La caída de la Argentina en la Copa América nos hace recurrentemente detenernos en Rusia. Otro entrenador, muchos nombres nuevos pero las mismas inseguridades e iguales preocupaciones.
La caída de la Argentina en la Copa América nos hace recurrentemente detenernos en Rusia. Otro entrenador, muchos nombres nuevos pero las mismas inseguridades e iguales preocupaciones.
Los planes iniciales de Scaloni pasaron por afianzar un bloque bajo (que se disponga en propio campo), para recuperar y salir rápido con Messi y Agüero para atacar en espacios grandes. La Argentina no sólo no pudo recuperar la pelota, sino que tampoco pudo activar el plan de posible control con las características de Paredes o Lo Celso que estuvo muy abocado a ocupar el costado derecho para no desproteger a Saravia. Ya sabemos donde se desata el partido para Colombia.
Los recursos que eligió Scaloni en la construcción del eje de la cancha son de características muy similares: Guido Rodriguez, Leandro Paredes, Guido Pizarro son futbolísticas sin dinámica. Su virtud pasa por su buena técnica pero carecen de movilidad para darle al equipo otra vivacidad. Y esta tendencia que impera en el fútbol argentino lo excede al propio Scaloni. Tiene que ver con cuestiones más globales que nos obligan a revisar los pocos futbolistas con otra marcha que el fútbol argentino, aparatándose de la corriente mundial, no supo producir en este tiempo.

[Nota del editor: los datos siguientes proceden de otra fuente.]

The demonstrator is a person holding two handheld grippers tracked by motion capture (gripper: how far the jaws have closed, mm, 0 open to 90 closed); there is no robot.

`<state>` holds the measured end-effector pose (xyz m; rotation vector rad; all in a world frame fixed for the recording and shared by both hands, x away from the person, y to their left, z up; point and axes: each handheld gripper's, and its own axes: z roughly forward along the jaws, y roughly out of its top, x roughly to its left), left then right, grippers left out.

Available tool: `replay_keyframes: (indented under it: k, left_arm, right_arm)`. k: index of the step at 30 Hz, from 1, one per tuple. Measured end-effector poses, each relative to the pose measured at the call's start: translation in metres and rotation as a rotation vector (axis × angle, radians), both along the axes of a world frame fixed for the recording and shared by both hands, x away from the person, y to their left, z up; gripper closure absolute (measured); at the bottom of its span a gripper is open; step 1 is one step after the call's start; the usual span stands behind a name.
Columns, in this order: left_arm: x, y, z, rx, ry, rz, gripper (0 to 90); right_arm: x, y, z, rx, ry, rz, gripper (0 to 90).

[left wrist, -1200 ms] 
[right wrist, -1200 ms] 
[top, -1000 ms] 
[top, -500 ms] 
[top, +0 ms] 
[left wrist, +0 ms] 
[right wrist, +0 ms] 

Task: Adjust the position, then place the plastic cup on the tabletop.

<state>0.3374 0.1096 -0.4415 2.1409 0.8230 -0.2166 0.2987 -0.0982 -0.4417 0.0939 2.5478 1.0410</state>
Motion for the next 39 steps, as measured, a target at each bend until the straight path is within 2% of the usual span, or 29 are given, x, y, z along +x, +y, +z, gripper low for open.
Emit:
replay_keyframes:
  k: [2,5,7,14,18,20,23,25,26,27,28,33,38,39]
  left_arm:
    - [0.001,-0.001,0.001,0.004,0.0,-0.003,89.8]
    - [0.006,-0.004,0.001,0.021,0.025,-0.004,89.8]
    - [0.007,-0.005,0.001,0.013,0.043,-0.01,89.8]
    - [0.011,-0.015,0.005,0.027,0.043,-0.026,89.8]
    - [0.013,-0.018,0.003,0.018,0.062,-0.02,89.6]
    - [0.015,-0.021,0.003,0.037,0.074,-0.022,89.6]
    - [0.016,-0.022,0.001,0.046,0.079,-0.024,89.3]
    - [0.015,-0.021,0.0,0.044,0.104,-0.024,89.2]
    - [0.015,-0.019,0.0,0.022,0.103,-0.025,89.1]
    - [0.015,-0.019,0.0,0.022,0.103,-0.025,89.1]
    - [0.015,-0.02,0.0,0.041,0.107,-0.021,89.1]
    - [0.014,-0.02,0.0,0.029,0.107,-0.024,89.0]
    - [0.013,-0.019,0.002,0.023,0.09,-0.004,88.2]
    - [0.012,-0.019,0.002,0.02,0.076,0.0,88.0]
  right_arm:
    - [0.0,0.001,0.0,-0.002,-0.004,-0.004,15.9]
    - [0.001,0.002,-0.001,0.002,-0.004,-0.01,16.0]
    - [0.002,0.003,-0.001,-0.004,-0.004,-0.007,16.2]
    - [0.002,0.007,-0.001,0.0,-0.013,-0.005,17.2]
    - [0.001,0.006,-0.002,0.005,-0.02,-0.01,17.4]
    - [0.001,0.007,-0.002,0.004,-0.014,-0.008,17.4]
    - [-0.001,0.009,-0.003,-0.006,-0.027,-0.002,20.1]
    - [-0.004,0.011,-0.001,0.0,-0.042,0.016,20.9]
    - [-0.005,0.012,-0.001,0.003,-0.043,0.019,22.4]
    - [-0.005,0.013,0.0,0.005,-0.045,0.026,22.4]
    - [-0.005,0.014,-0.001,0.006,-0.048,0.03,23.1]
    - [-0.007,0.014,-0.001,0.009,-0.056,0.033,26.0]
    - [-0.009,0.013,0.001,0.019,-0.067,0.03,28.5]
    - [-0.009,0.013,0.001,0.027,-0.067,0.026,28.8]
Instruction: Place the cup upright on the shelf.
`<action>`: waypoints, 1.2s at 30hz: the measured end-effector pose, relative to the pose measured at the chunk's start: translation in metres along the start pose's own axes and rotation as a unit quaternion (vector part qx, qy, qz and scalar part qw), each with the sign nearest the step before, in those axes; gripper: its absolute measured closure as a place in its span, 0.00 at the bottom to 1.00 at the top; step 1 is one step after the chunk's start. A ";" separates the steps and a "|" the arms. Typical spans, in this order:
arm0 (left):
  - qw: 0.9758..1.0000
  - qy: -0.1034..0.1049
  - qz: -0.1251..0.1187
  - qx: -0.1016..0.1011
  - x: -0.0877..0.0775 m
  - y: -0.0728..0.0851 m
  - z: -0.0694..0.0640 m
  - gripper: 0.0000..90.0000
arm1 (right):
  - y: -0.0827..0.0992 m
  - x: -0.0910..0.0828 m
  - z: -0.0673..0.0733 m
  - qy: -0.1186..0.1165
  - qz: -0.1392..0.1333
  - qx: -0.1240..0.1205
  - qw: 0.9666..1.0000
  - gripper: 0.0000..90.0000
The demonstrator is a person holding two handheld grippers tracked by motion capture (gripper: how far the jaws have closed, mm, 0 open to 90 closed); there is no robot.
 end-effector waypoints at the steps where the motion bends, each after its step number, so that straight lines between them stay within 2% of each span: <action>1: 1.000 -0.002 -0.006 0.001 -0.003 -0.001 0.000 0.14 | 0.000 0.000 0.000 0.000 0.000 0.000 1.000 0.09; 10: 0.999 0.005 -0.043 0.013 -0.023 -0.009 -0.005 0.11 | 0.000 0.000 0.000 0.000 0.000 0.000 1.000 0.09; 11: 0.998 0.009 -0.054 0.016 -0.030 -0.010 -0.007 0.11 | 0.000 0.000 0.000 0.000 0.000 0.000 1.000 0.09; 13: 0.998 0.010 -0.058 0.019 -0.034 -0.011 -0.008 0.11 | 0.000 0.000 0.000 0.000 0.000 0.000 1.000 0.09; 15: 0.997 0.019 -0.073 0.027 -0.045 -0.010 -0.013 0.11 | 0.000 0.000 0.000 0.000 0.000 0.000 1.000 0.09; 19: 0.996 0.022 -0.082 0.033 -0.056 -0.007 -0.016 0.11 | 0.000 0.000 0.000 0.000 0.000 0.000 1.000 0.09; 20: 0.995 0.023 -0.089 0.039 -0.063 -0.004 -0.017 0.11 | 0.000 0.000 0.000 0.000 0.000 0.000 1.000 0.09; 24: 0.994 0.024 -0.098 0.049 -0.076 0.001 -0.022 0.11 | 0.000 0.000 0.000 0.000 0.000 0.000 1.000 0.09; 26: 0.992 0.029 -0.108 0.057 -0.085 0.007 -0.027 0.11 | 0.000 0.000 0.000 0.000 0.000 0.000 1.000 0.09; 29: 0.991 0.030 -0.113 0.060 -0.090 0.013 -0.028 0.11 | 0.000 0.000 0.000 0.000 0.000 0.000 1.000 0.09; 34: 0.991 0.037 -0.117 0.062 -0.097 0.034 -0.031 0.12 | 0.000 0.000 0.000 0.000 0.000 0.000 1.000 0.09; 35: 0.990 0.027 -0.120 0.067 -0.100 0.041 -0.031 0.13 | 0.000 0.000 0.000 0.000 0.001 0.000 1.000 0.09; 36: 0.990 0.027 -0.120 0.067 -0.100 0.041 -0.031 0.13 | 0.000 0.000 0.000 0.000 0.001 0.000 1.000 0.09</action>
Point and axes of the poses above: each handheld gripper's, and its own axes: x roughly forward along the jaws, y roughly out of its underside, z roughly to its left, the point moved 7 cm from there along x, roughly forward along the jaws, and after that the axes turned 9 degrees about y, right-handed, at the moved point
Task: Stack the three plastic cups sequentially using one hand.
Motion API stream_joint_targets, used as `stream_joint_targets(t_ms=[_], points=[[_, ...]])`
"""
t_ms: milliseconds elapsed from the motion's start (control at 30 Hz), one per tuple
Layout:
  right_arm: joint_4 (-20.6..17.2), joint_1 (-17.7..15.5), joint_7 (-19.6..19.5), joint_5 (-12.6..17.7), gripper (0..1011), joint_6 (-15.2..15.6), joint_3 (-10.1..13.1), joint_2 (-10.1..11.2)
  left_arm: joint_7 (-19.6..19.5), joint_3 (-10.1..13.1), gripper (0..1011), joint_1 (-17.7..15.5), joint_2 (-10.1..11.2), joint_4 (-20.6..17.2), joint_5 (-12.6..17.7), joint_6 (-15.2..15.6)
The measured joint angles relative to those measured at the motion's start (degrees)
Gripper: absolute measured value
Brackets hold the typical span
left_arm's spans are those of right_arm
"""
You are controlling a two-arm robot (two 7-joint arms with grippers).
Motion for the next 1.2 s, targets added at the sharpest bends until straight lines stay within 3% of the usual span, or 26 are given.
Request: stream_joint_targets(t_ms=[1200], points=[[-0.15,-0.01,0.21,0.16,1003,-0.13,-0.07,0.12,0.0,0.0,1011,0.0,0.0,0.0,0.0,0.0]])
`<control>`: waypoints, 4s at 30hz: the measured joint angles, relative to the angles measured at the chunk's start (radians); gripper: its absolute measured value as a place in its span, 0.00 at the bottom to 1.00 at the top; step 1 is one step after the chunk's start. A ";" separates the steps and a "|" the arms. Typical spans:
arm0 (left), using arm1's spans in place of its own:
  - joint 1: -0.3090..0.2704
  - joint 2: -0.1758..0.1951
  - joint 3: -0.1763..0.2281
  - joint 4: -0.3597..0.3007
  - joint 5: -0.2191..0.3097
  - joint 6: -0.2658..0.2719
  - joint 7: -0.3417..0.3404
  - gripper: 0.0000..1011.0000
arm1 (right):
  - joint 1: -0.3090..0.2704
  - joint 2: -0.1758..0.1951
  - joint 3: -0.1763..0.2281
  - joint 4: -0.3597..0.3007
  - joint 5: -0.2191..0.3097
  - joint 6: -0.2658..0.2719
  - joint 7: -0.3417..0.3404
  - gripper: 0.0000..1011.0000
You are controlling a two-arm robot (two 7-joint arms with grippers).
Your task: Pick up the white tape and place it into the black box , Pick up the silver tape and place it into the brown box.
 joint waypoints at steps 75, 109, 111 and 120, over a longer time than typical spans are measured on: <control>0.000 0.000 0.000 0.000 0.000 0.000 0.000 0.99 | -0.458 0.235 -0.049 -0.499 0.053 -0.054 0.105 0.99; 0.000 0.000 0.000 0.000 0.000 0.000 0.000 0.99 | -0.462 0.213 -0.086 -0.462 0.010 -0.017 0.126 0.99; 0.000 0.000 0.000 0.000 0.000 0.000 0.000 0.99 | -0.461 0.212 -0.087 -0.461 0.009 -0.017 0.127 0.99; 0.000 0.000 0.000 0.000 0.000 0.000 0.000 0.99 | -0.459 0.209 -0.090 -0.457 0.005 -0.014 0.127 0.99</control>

El crecimiento parcial del equipo en el complemento se debe a jugar algo más adelante, donde las condiciones para el potencial de Messi puedan crecer a partir de pretender relacionarse en un lugar de la cancha donde su juego pueda tener mayor incidencia.
Pensando en Paraguay, aparecen nuevamente muchos interrogantes en función de rendimientos individuales y posturas. Si la idea pasa por presionar más arriba, no estamos seguros que el equipo pueda predisponerse a ese gasto. Debemos soltar a Lo Celso para que éste no quede tan acotado y afianzar mediocampistas y laterales (Milton Casco puede resultar una buena opción), que busquen superioridad y profundidad por afuera.
Todo el contexto nos invita a conclusiones pesimistas. Es cierto que ha sido el debut y frente a un rival que llega colectivamente en mejores condiciones que el nuestro. Desde las dudas será difícil sostener al menos una idea aunque esté lejos de desarrollarse en plenitud. Ya no pretendemos una búsqueda demasiado pretenciosa y desarrollada. Eso no se vislumbra en lo inmediato cuando uno observa a esta Argentina. Ya nos conformamos con afianzar un par de conceptos que nos hagan más competitivos. No se tratará de exigir demasiado, pero transitar esta Copa con un poco más de dignidad.